Uma pesquisa da Radical Candor com 600 respondentes dos Estados Unidos, realizada entre 24 de fevereiro e 30 de março de 2026, mostra que 67% dos líderes de recursos humanos (RH) afirmam observar trabalhadores se calarem sobre problemas no trabalho com frequência ou muita frequência. Entre executivos de C-level, 46% citam a falta de feedback honesto como uma das principais preocupações organizacionais.
O levantamento também aponta uma fragilidade na formação gerencial. Segundo a Radical Candor, 70% dos gestores disseram não ter sido ensinados a dar ou pedir feedback antes de assumir a função. O dado ajuda a explicar por que empresas que cobram agilidade, inovação e correção rápida de rota ainda convivem com medo de exposição, silêncio e baixa segurança psicológica.
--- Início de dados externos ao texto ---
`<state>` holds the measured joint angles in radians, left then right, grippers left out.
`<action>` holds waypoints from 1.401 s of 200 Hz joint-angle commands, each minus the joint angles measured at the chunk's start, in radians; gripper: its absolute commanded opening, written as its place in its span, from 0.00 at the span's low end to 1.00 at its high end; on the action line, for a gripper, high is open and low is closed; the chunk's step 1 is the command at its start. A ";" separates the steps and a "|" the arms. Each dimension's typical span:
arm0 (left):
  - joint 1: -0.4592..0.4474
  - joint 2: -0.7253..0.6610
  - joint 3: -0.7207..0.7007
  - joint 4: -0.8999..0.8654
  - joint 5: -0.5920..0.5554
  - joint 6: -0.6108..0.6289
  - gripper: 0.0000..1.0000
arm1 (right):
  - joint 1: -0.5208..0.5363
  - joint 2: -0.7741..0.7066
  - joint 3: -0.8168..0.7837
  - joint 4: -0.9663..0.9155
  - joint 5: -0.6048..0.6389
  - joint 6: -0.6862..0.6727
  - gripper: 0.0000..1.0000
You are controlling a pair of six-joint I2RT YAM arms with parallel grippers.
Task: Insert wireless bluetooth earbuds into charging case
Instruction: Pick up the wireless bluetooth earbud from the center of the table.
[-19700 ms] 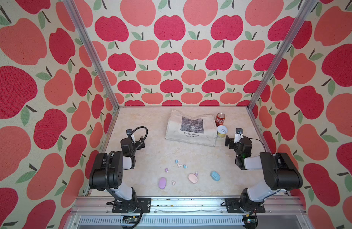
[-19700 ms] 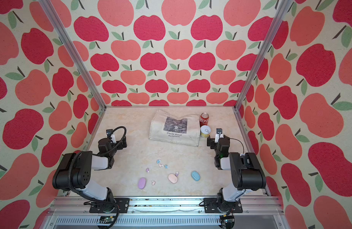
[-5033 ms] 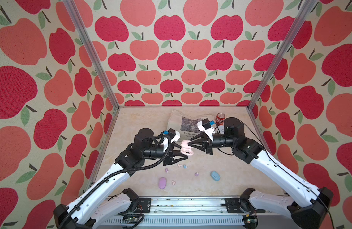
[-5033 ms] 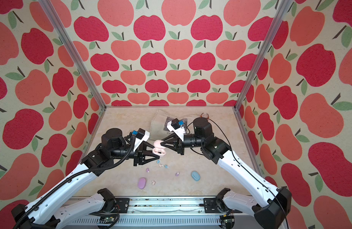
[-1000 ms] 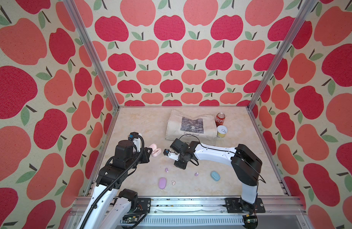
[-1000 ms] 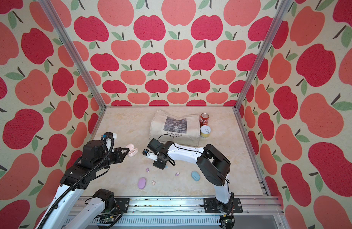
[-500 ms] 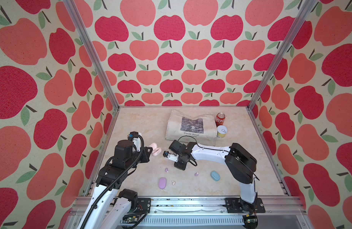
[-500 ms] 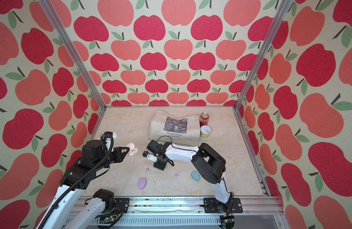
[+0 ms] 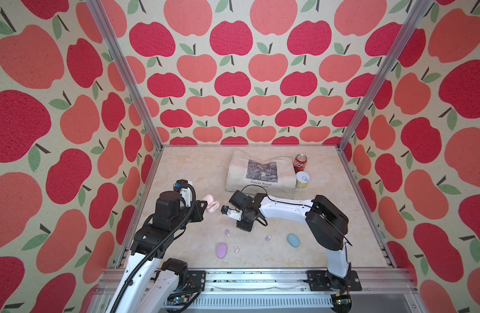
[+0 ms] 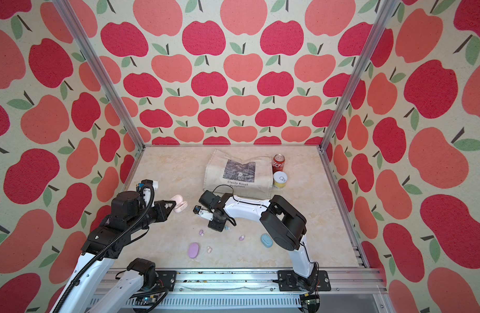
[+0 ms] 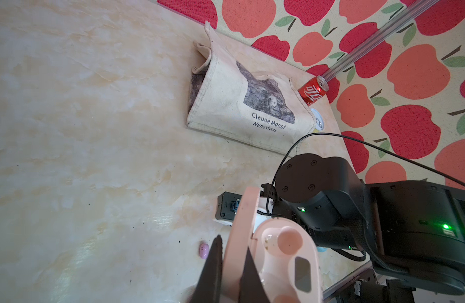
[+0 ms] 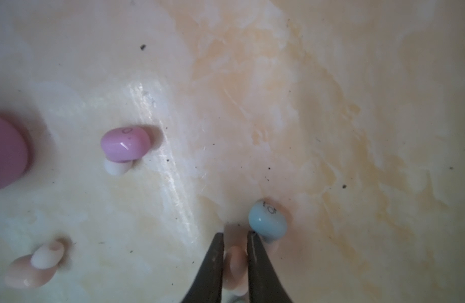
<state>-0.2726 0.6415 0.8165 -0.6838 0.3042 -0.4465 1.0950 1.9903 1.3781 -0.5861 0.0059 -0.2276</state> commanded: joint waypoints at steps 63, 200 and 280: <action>0.007 0.009 -0.007 0.028 0.018 0.012 0.00 | 0.006 0.002 -0.023 -0.037 0.002 -0.005 0.32; 0.008 0.017 -0.010 0.033 0.020 -0.004 0.00 | 0.005 -0.030 -0.069 -0.016 -0.008 -0.006 0.10; 0.000 -0.066 -0.155 0.353 0.156 0.134 0.00 | -0.122 -0.208 -0.071 0.003 -0.170 0.135 0.07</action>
<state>-0.2707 0.6209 0.7105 -0.5350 0.3817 -0.4084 1.0431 1.8980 1.3140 -0.5774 -0.0559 -0.1879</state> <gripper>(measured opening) 0.103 0.164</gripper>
A adoção de IA torna essa lacuna mais visível. De acordo com a pesquisa, 73% dos respondentes relataram inconsistências em trabalhos apoiados por inteligência artificial. Mais de metade dos trabalhadores e gestores disse que preocupações sobre a qualidade da IA são tratadas apenas “às vezes” ou “raramente”. Na prática, o risco não está apenas no erro da ferramenta, mas na incapacidade da organização de criar canais seguros para que esses erros sejam apontados.
Para Kim Scott, cofundadora da Radical Candor, gestores sem preparo tendem a punir quem traz críticas em vez de valorizar a franqueza. A consequência é a destruição da segurança psicológica e o aumento da distância de confiança entre liderança e equipes. Em empresas que aceleram o uso de IA sem fortalecer a cultura de feedback, o silêncio deixa de ser apenas um problema de clima e passa a ser um risco operacional.